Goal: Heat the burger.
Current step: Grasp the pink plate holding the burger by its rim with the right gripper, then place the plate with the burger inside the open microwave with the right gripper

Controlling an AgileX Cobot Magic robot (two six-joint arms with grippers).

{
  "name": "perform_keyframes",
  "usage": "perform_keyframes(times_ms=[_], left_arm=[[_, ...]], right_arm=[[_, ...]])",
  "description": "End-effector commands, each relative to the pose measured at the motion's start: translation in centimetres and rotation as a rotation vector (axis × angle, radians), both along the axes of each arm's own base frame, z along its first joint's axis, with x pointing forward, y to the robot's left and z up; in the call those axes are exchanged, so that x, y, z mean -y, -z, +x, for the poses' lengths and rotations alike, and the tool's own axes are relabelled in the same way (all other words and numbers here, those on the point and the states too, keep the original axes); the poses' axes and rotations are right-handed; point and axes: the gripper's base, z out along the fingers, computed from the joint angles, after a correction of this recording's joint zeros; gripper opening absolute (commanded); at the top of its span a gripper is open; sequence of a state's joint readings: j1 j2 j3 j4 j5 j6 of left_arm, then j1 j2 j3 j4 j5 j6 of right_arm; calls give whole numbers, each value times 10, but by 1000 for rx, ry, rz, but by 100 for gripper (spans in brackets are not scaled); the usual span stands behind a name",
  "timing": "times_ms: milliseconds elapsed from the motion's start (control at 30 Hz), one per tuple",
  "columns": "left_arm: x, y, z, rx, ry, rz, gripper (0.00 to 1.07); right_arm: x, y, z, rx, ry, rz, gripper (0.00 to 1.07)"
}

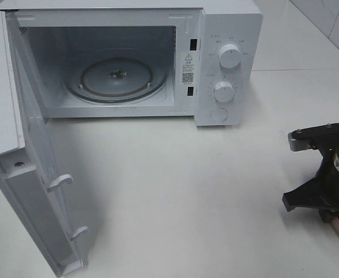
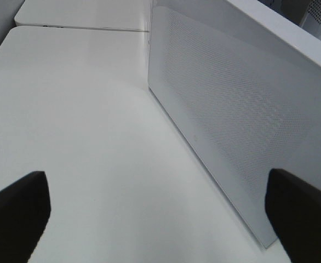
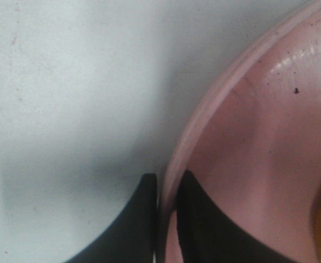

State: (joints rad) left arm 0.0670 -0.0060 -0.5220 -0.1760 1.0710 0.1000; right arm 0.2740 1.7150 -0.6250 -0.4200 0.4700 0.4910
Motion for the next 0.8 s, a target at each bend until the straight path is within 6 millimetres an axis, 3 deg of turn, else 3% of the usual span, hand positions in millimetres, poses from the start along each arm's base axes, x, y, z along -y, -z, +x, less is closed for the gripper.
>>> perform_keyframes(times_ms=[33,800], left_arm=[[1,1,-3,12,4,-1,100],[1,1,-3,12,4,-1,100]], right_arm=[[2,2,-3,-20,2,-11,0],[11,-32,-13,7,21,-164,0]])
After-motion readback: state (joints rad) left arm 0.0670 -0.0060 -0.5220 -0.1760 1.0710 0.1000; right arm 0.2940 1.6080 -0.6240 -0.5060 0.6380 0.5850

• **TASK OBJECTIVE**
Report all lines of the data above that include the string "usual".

• **SOLUTION FOR THIS TASK**
  "description": "End-effector commands, each relative to the pose measured at the motion's start: translation in centimetres and rotation as a rotation vector (axis × angle, radians), both along the axes of each arm's own base frame, z along its first joint's axis, with x pointing forward, y to the robot's left and z up; in the call those axes are exchanged, so that x, y, z mean -y, -z, +x, for the poses' lengths and rotations alike, and the tool's own axes are relabelled in the same way (all other words and numbers here, those on the point and the states too, keep the original axes); the poses' axes and rotations are right-handed; point and axes: the gripper's base, z out along the fingers, computed from the joint angles, after a correction of this recording's joint zeros; gripper opening absolute (commanded); at the top of its span a gripper is open; sequence of a state's joint readings: j1 j2 j3 j4 j5 j6 of left_arm, then j1 j2 j3 j4 j5 j6 of right_arm; calls give whole numbers, each value times 10, but by 1000 for rx, ry, rz, but by 100 for gripper (spans in brackets are not scaled); the usual span stands behind a name",
Motion for the next 0.8 s, a target at each bend until the straight path is within 6 millimetres an axis, 3 deg of turn, else 3% of the usual span, hand positions in millimetres, poses from the start along each arm's base axes, x, y, z along -y, -z, +x, less is closed for the gripper.

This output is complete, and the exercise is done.